WHAT IS BEING ASKED: Count how many lines in the data hold "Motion". Only the number.

Items listed in a dataset:
▬▬▬
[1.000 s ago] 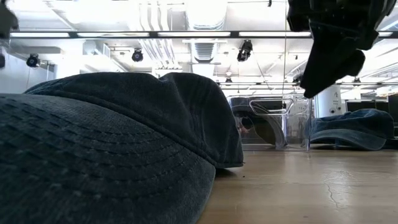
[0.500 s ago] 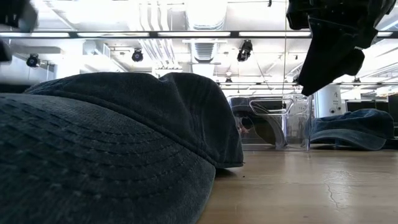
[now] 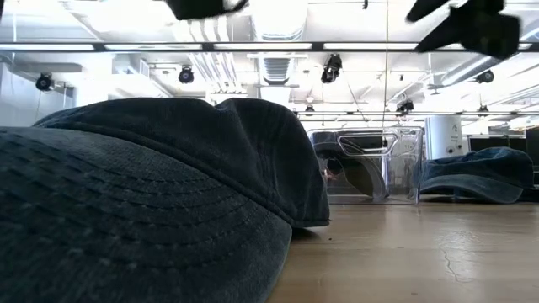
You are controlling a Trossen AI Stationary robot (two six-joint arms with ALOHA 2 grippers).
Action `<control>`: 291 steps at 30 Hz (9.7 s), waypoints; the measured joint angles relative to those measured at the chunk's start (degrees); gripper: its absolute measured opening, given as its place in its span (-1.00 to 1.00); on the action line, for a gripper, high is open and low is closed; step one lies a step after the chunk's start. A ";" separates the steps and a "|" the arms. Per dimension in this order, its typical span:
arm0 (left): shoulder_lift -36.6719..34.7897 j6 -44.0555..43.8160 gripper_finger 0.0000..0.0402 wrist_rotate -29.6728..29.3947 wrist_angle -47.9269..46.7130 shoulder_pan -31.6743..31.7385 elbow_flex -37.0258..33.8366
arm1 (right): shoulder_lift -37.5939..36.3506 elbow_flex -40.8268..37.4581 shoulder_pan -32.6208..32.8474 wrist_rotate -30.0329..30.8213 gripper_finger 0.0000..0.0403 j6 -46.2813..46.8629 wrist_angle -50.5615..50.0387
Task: Pick & Place hat
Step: Put the gray cap into the right transparent bin
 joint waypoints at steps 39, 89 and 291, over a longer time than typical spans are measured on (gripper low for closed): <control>49.58 -0.75 -0.33 32.43 10.90 19.90 14.89 | -4.64 -0.62 18.41 -9.90 -0.15 31.21 -24.89; 39.70 1.02 -0.69 31.62 47.23 19.07 -9.24 | 32.64 -2.30 1.50 -22.23 -0.15 25.28 25.54; 48.10 57.92 -0.69 44.37 -6.16 22.38 19.16 | 40.81 12.51 15.37 -0.56 0.22 55.08 19.11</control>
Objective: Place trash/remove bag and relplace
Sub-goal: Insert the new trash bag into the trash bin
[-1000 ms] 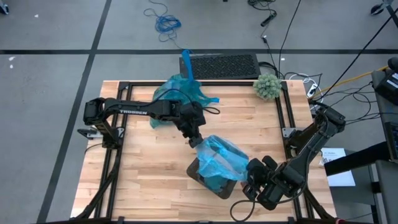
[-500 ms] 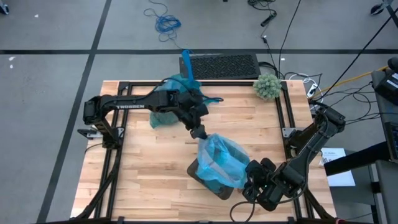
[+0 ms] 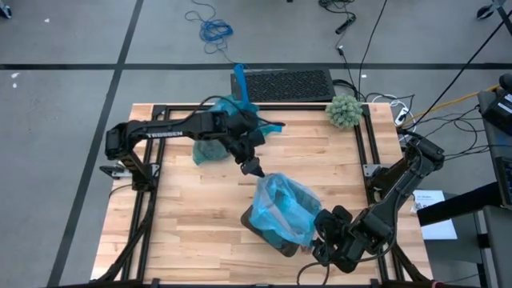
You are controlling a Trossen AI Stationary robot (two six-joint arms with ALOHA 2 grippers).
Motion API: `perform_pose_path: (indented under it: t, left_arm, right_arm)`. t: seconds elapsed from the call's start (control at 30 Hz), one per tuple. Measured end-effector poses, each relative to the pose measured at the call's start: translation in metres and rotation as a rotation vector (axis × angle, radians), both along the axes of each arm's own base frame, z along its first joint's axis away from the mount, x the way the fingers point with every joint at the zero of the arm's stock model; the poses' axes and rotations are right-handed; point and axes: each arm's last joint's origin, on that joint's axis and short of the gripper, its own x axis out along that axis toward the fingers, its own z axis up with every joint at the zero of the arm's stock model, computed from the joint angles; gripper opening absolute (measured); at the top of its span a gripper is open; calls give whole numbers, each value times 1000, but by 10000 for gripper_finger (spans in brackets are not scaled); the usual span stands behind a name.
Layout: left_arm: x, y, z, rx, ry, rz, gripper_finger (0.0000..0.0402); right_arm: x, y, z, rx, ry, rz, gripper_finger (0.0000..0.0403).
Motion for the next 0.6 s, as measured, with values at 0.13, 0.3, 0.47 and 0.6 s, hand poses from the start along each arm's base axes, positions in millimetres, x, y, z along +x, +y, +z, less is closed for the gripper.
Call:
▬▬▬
EXERCISE OUTPUT: 2